Tucked into the flap of The Sphynx, my mother’s high school yearbook from 1949, a folded note falls out. It begins Dearest Marvin, an old love letter that feels like a find, a message from beyond the crematorium, a hidden bit of my mother’s life. There is so much I didn’t know, may never know, but here is her voice at 17, penciled onto a piece of yellowed notebook paper from 70 years ago.
The letter was lost, or forgotten, a chance find when I noticed the outer binding separated on two sides to reveal a hidden pocket. I’ve been going through my mother’s stuff with renewed interest since she died. When she was alive, her manic meanderings about people I didn’t know didn’t interest me, and I was impatient with her continual complaints. I was interested in her past, but I could rarely get a cohesive answer when I asked a question. I wanted to know about her life with my father before their divorce, and what led to her “nervous breakdowns.”

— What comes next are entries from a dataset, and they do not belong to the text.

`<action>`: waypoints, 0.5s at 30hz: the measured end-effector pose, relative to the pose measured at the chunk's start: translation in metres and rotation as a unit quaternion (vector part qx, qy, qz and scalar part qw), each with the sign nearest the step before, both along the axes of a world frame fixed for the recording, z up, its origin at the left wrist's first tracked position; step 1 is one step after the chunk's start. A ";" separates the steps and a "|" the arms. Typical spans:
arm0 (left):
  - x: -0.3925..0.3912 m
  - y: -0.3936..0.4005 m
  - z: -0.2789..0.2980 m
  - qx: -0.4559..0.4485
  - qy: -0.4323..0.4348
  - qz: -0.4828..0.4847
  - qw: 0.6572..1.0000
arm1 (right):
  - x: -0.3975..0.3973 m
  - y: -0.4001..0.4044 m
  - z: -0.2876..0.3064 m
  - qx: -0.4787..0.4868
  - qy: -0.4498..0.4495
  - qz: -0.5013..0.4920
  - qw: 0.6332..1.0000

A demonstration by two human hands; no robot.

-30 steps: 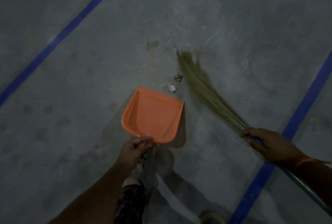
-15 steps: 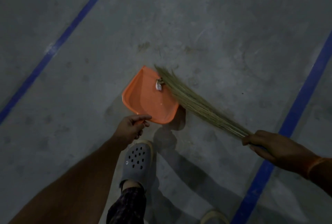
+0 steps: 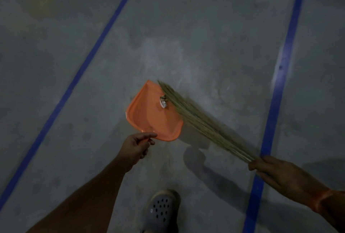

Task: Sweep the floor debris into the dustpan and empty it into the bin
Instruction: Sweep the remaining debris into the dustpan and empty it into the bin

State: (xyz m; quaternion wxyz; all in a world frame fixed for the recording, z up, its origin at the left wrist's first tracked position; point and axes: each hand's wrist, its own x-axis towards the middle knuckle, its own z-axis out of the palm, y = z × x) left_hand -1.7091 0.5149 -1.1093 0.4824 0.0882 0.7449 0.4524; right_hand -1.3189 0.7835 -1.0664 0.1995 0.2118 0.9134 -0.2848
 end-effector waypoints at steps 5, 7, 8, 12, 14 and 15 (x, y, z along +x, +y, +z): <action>-0.022 0.114 0.070 0.022 0.020 -0.092 0.995 | 0.021 0.038 0.055 0.041 0.076 -0.101 0.991; -0.023 0.164 0.091 0.025 0.032 -0.117 0.992 | 0.027 0.060 0.073 0.050 0.085 -0.119 0.988; -0.020 0.194 0.102 0.035 0.038 -0.129 0.990 | 0.034 0.075 0.081 0.053 0.082 -0.128 0.987; 0.012 0.325 0.133 0.071 0.052 -0.194 0.977 | 0.077 0.145 0.114 0.076 0.077 -0.186 0.977; 0.036 0.390 0.143 0.094 0.049 -0.206 0.973 | 0.099 0.189 0.128 0.092 0.085 -0.206 0.971; 0.050 0.421 0.145 0.101 0.049 -0.215 0.970 | 0.111 0.210 0.135 0.103 0.085 -0.216 0.967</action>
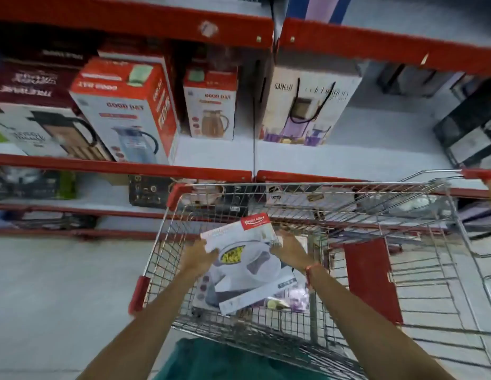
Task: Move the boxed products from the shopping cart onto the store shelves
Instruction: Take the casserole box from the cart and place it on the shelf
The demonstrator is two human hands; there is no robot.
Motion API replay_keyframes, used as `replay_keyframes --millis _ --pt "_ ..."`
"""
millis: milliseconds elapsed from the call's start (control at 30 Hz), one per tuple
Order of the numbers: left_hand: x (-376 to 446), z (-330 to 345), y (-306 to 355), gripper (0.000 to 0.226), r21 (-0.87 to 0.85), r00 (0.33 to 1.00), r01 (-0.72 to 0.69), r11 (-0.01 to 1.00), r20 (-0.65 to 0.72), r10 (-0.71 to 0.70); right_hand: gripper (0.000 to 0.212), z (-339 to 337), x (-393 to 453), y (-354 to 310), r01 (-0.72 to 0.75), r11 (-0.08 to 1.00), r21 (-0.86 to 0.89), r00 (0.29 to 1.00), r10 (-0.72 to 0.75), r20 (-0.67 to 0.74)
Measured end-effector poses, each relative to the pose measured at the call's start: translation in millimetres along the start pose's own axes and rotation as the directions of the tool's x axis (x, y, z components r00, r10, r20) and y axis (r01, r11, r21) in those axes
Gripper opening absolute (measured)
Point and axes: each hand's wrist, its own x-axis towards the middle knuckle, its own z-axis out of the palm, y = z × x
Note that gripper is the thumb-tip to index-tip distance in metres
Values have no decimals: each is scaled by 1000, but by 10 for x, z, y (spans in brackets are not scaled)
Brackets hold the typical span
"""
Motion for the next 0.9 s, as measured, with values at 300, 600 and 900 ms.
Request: replay_keyframes --millis 300,600,900 --pt "45 474 -433 37 -336 899 426 840 264 -350 40 219 183 281 -285 958 24 958 284 45" --pt "-469 -265 -116 34 -389 993 112 914 84 -86 46 -194 -461 -46 -76 996 36 988 80 -136" --pt "-1115 -1195 260 32 -399 978 -208 893 -85 190 42 -509 -1438 -749 230 964 131 851 -134 -508"
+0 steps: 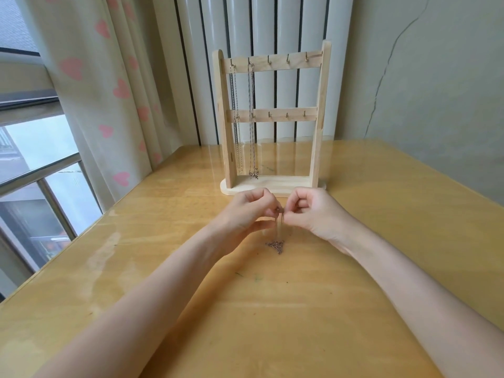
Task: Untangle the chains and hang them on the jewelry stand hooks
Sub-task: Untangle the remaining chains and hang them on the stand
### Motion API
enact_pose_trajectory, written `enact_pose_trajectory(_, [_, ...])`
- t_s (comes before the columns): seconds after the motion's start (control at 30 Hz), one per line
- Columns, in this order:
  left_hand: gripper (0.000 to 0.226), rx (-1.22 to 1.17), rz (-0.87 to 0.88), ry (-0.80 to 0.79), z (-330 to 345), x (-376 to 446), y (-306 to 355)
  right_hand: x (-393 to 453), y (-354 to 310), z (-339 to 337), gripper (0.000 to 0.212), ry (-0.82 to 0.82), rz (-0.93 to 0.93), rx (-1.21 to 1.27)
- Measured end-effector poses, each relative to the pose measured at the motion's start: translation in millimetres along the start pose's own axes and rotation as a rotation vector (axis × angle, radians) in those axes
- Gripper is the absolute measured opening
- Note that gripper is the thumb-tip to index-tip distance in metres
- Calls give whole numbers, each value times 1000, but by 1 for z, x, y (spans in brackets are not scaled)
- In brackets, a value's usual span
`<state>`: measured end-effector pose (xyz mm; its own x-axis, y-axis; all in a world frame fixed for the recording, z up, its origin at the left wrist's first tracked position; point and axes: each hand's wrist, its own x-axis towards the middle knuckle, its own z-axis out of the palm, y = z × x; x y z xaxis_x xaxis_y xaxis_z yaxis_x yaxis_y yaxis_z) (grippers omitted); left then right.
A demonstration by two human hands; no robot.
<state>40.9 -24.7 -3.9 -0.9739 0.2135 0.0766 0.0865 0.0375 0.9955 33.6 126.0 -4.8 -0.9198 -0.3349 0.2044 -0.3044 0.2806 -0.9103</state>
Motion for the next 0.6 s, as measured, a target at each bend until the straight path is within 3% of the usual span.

My mother talked quite a bit about her horses, a love we shared in my early years. She could remember their birthdays and the dates of their deaths. She also talked about Jack, a high school boyfriend. The last time I saw her still coherent, I showed her some pictures I’d gone through. When I asked about one, she sat up in her hospice bed, pointed and shouted, “That’s Jack! I should’ve married him.” At 86, a heart still pines for that first love.
I had heard of Jack, and why she hadn’t married him. He had a sister with Down’s syndrome, not that they called it that then. My mother was afraid she would have a “discombobulated” child if they married. Yet after we were all grown, she became a caretaker for children and adults with special needs, exhibiting a soft patience I’d rarely seen. Regret’s after-affect?
After turning down Jack, she married Walt, my father. I never heard about Marvin, and it seems he never got this letter. Maybe, like me, my mother was good at hiding things, and not so good at remembering where she hid them. I once hid my good scissors from my family who used them to cut paper. I couldn’t find them for a year. This hide-and-seek fate is my best guess on what happened with the lost love note that begins:
Dearest Marvin,
I love you very much. What more do you want. I can’t marry you until I finish school. If I marry you you will have to let my horse sleep with us. There are many things to think about after we get married. We can’t live on love you know. You will have to get a job to feed me and my horse. We can’t have any children because that would keep me away from my horse too much.
all My love,
Dorothy
xxxxxx
I knew the mother who loved horses and had five children; none of us kept her from her horses. I didn’t know the girl who tucked love letters away for safekeeping. The problem with being children is we never know our mothers as children, as young adults with concerns and lives beyond our own petulant demands on them.
I spent most of my adult years wishing my mother were different, that she could focus and listen, wishing we could have intelligent discussions, and I missed letting her be who she was, loving her manic mind anyway. This is the loss I feel now, the opportunity to see beyond my own needs, the one I don’t want to pass on with my own three daughters, or sons.
Now that she’s gone, now that I’m a motherless child in this world, I realize how much my mother has to teach me.